From the records below, extract only the lines running from the line with "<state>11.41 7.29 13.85" to the line with "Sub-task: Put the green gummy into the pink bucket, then", both lines included, reproducing them exactly.

>>>

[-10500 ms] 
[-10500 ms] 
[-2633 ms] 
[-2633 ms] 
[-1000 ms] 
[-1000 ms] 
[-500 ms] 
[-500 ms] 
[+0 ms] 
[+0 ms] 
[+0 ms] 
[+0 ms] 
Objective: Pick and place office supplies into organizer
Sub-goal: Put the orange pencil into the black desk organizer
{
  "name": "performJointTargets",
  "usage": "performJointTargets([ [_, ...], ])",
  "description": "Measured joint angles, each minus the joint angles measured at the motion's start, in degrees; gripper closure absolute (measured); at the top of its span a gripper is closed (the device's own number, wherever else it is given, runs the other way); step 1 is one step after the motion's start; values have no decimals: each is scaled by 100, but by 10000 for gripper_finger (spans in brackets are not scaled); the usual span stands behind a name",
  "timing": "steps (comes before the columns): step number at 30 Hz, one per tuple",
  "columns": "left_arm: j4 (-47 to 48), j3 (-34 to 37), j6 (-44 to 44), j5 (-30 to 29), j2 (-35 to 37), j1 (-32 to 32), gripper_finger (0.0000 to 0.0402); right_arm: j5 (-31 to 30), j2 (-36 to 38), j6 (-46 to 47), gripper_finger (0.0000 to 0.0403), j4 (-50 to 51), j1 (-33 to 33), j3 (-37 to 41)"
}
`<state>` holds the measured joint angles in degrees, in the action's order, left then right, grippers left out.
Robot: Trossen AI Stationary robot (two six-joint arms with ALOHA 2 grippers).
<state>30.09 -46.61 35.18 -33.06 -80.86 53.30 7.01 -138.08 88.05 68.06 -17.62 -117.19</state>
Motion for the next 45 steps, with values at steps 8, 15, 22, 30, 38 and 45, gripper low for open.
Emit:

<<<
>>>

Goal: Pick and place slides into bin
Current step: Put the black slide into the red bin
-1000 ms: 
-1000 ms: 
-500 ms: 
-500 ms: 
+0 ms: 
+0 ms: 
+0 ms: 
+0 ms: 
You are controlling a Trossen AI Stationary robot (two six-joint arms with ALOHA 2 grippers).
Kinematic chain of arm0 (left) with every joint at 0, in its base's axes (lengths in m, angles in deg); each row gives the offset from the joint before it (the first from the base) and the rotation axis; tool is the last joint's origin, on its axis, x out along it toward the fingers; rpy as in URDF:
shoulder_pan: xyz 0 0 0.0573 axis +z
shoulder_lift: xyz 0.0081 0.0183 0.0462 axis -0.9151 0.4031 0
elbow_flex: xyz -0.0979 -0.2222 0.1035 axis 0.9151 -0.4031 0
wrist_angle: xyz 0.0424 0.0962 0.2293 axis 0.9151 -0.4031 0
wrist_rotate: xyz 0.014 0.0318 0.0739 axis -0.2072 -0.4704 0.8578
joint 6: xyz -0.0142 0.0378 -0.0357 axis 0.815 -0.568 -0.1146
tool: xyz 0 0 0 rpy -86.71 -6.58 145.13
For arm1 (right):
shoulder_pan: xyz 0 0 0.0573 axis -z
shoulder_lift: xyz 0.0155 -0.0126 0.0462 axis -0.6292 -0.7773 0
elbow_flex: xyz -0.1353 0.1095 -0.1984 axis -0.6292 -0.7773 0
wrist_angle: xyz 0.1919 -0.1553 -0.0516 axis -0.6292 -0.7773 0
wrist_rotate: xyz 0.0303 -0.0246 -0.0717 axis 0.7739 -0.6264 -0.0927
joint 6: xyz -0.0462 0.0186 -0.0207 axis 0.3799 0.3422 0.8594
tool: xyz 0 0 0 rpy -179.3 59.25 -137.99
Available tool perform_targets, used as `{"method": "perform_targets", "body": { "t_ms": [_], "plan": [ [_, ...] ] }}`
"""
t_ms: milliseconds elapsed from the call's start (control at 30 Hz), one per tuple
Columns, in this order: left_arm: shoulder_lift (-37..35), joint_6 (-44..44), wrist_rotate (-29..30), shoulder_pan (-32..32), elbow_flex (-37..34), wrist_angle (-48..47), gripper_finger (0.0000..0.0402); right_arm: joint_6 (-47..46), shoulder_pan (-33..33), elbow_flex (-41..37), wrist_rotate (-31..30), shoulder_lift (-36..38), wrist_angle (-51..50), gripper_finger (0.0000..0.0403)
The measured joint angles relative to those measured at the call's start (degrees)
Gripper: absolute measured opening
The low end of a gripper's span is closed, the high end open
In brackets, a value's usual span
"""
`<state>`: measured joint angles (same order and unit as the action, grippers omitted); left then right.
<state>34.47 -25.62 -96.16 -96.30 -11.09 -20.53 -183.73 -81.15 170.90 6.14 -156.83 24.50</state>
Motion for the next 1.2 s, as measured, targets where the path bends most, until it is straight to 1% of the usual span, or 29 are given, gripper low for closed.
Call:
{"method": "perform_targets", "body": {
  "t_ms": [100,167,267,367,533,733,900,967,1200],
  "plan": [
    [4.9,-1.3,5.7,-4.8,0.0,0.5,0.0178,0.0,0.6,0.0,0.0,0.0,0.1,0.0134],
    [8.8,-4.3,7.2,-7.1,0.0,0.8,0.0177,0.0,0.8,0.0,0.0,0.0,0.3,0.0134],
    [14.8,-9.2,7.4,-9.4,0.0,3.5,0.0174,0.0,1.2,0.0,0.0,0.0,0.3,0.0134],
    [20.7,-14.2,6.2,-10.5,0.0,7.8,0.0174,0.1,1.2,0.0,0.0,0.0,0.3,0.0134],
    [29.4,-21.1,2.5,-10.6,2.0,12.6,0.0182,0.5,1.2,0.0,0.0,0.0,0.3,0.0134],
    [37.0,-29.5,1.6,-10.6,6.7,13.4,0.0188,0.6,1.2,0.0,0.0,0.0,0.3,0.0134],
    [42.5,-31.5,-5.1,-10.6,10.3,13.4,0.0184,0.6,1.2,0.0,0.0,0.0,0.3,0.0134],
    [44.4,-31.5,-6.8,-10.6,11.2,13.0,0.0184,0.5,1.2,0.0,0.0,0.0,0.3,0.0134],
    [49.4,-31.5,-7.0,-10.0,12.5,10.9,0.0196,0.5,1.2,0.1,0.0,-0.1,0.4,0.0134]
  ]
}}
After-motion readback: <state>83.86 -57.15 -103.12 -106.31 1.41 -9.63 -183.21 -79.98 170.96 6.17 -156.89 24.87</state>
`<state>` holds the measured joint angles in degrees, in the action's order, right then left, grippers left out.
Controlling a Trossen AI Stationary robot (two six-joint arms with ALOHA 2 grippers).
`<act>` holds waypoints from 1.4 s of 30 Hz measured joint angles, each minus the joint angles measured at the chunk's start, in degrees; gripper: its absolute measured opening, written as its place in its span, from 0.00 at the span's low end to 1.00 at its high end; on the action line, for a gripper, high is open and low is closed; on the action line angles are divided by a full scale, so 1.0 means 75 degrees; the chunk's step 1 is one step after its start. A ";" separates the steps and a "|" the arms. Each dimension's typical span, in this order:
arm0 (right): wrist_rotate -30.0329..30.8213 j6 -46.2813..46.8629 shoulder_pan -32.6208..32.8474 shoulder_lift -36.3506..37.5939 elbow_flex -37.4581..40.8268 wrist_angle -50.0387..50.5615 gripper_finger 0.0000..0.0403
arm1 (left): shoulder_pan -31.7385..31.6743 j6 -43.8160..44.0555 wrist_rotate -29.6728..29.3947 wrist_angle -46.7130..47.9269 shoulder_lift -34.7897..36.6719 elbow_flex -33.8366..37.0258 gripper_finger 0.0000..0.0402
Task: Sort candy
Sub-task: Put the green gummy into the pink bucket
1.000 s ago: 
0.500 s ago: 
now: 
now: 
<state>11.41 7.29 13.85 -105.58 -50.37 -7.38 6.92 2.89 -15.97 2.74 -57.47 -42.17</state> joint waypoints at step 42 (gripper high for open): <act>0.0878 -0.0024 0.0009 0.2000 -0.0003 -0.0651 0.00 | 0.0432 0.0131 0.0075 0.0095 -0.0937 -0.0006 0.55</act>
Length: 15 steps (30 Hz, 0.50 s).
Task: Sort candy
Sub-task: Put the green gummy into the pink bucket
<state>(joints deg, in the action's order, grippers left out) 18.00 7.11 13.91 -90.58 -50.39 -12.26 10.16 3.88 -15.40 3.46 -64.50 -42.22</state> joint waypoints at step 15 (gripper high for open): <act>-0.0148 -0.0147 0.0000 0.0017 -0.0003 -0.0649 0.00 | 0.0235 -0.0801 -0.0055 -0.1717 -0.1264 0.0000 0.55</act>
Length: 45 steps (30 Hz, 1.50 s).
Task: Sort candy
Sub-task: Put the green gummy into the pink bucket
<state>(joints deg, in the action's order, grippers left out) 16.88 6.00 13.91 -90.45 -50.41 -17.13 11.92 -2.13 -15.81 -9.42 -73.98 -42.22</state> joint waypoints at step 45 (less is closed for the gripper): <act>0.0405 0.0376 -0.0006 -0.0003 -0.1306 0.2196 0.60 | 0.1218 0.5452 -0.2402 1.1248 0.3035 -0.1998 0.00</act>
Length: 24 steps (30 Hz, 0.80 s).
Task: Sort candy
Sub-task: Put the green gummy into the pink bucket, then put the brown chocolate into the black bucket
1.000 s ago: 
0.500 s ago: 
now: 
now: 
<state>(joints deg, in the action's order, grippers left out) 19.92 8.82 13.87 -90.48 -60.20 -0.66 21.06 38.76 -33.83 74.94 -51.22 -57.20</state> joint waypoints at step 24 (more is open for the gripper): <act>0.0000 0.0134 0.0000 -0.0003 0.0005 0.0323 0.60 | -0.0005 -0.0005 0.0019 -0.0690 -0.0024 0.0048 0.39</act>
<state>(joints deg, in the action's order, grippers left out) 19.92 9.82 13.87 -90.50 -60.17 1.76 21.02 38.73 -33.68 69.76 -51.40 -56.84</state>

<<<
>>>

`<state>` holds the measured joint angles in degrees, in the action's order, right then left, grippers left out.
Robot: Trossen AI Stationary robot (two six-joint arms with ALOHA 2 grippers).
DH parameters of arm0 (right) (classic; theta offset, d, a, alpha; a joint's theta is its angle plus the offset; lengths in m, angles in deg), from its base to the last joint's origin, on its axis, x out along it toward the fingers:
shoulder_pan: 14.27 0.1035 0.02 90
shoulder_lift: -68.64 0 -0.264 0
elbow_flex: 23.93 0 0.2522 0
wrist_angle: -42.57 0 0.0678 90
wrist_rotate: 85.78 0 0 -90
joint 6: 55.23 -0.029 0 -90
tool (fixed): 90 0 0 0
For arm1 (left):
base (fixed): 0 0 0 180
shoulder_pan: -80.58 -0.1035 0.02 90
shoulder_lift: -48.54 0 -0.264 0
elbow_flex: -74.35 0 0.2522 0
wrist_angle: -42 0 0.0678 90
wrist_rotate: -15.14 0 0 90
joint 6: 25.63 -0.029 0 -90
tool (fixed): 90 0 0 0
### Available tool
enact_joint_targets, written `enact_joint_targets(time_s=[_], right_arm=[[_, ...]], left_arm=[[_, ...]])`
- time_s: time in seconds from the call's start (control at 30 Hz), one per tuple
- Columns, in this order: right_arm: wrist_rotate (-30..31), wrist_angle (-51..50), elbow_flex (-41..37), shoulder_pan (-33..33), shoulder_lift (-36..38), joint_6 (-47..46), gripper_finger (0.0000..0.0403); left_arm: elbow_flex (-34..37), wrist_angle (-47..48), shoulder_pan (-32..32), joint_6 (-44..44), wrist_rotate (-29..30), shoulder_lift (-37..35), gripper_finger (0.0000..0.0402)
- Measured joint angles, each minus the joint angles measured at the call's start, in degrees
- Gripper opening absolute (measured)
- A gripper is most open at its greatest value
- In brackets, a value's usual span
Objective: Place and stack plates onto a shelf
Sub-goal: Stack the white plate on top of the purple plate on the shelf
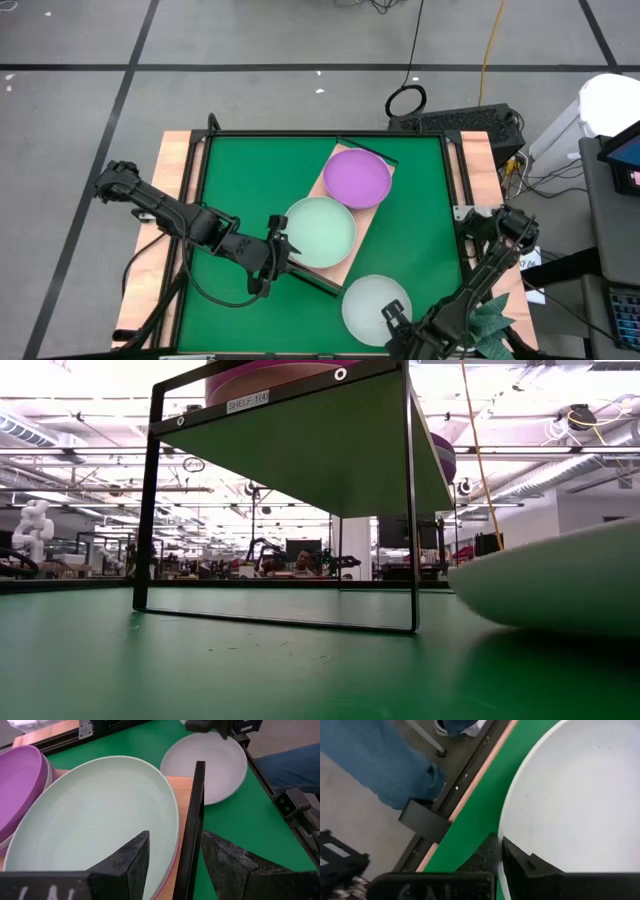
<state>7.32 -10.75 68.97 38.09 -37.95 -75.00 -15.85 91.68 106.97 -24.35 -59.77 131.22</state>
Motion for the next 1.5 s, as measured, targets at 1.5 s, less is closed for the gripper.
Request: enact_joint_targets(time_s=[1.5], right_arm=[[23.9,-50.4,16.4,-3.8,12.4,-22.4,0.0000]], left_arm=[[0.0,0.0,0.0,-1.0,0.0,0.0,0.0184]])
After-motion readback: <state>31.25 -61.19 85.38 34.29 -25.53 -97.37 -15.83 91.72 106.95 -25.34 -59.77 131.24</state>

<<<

REPLY TO THE EXERCISE ▸
<state>11.41 7.29 13.85 -105.58 -50.37 -7.38 6.92 2.89 -15.97 2.74 -57.47 -42.17</state> joint waypoints at step 42 (gripper high for open): <act>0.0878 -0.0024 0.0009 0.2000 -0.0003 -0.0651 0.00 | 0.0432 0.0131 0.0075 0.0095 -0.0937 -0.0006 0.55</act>
Length: 15 steps (30 Hz, 0.50 s).
Task: Sort candy
Sub-task: Put the green gummy into the pink bucket
<state>(joints deg, in the action's order, grippers left out) 18.00 7.11 13.91 -90.58 -50.39 -12.26 10.16 3.88 -15.40 3.46 -64.50 -42.22</state> joint waypoints at step 15 (gripper high for open): <act>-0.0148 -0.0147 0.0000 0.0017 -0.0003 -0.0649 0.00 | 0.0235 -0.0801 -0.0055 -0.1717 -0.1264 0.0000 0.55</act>
Length: 45 steps (30 Hz, 1.50 s).
Task: Sort candy
Sub-task: Put the green gummy into the pink bucket
<state>(joints deg, in the action's order, grippers left out) 16.88 6.00 13.91 -90.45 -50.41 -17.13 11.92 -2.13 -15.81 -9.42 -73.98 -42.22</state> joint waypoints at step 45 (less is closed for the gripper): <act>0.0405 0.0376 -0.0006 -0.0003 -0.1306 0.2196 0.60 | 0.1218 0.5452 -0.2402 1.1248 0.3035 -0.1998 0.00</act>
Length: 24 steps (30 Hz, 0.80 s).
Task: Sort candy
Sub-task: Put the green gummy into the pink bucket, then put the brown chocolate into the black bucket

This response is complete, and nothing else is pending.